Всеслав облегченно выпрямился.
— Тогда все не так страшно, мы вполне можем контролировать любые контакты этого мальчишки, и исключить такое воздействие.
— Но он должен постоянно быть в сфере нашего внимания. И, кроме того, тебе необходимо привязать его к себе признательностью. Лучше всего было бы, если он тебя полюбил бы, как родного отца!
Всеслав удивленно поднял бровь.
— А ты, что же, не собираешься заниматься этим извергом?
— Как ты себе это представляешь? — с легкой усмешкой ответил Ратмир вопросом на вопрос. — Или ты думаешь, я заберу мальчика к себе в Звездную башню? Что он там будет делать? Да и случайно попасть под ментальный удар у него там будет гораздо больше возможностей!
Всеслав недовольно сдвинул брови — ему явно не хотелось возиться с каким-то там извергом, но и веских возражений для отказа не находилось.
— Если ты не возьмешь мальчишку к себе, если ты сейчас выгонишь его из замка, он, вполне возможно, попадет в какой-нибудь другой «род власти». — Волхв говорил спокойно и убедительно. — Согласись, это было бы обидно!
— Да, конечно, — нехотя согласился вожак стаи. — Но угождать какому-то извергу! Согласись, это обидно! — в тон брату добавил он.
— И не вздумай его чрезмерно опекать или тем более угождать! — блеснул глазами Ратмир. — Изверг должен быть счастлив находиться с тобой рядом, служить тебе, отдать, если надо, за тебя жизнь! Пойми, о Пророчестве не знает никто и не должен узнать! А еще один княжеский любимчик из извергов, маленький мальчишка, к тому же сирота, вряд ли привлечет чье-то слишком пристальное внимание.
— Ну ладно! — вскинулся вдруг Всеслав. — Я сам соображу, что мне делать с моим собственным извергом, раз уж ты повесил заботу о нем на мою шею!

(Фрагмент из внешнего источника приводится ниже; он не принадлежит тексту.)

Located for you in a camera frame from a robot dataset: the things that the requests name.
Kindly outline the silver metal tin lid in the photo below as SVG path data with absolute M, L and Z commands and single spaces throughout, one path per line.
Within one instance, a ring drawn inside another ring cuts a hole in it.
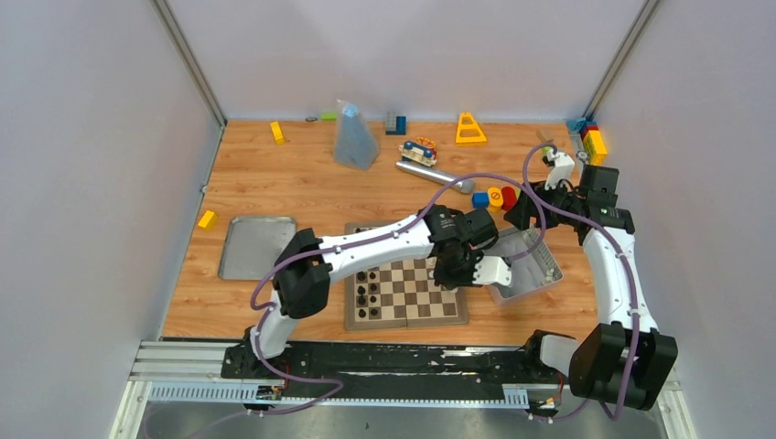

«Все, братец пришел в себя… — удовлетворенно подумал волхв. — Значит, Пророчество не слишком его напугало, и он сможет справиться с извергом. Но и мне надо будет не спускать с него глаз!»
Вслух же он устало произнес:
— Да, я с тобой согласен — ты знаешь, что делать со своими извергами А теперь, прошу тебя, позволь мне отдохнуть!
Волхв закрыл глаза и откинулся на подушку.
Мальчик спал долго, почти восемнадцать часов. Первые восемь часов Скал просидел рядом с ним, не сводя глаз с его странно подергивающегося лица, внимательно прислушиваясь к хрипловатому, затрудненному дыханию. Однако постепенно дыхание мальчика выровнялось, лицо успокоилось. Ровное, едва слышное посапывание свидетельствовало о том, что опасность для жизни Вотши миновала.
Тем не менее Скал продолжал свое дежурство. Он, правда, отлучался ненадолго несколько раз, но всегда оставлял вместо себя кого-нибудь из своих товарищей. А когда от князя пришел приказ тщательно оберегать мальчика и немедленно привести его, как только он проснется, вся ратницкая заинтересовалась Скаловым подопечным.
Наконец, перед самым обедом следующего дня, Вотша открыл глаза и огляделся. Скал быстро привстал со своего места и склонился над мальчишкой.
— Ну, малец, как ты себя чувствуешь?! — с неподдельной тревогой спросил дружинник, сам в душе удивляясь своему волнению.
Мальчик посмотрел на ратника, и Скал изумленно отпрянул, на него смотрели странно серьезные серые с темным ободком глаза.
«Но ведь у мальчишки-то глаза были голубые! Как же это! — подумал Скал, пристально всматриваясь в мальчишеское лицо, в попытке найти и другие изменения. Но Вотша улыбнулся и радостно ответил:
— Хорошо, дядя Скал! Только… — он снова улыбнулся, на этот раз чуть смущенно, — есть очень хочется и по дедушке соскучился!
— Тогда давай вставать, — с некоторым облегчением произнес дружинник. — Сейчас умоемся и пойдем обедать. А вот насчет дедушки… тут надо спросить разрешения у князя.
Вот-вот, — донесся из-за спины Скала осипший словно на морозе баритон, — отведи его к князю, как он приказывал, и пусть вожак сам решает, что с этим вонючим извержонком делать: поить-кормить или голову срубить! А ратницкую нечего больше извержиным духом поганить!
Вотша приподнялся с подушки и заглянул за спину своего опекуна. Шагах в двух от его кровати стоял огромного роста дружинник с густой шапкой черных кучерявых волос на голове, маленькими посверкивающими из-под густых бровей глазками, носом картошкой и толстыми вывернутыми губами. Лениво ковыряя щепкой в зубах, он, словно оценивая что-то, смотрел Скалу в затылок. А тот, подсунув свою широкую ладонь под шею мальчика и помогая ему сесть, не оборачиваясь, проговорил:
— Ты, Медведь, пошел бы что ли помылся, а то дух от тебя идет, как от прокисшей шкуры! Скоро ни на медведя, ни на человека похож не будешь!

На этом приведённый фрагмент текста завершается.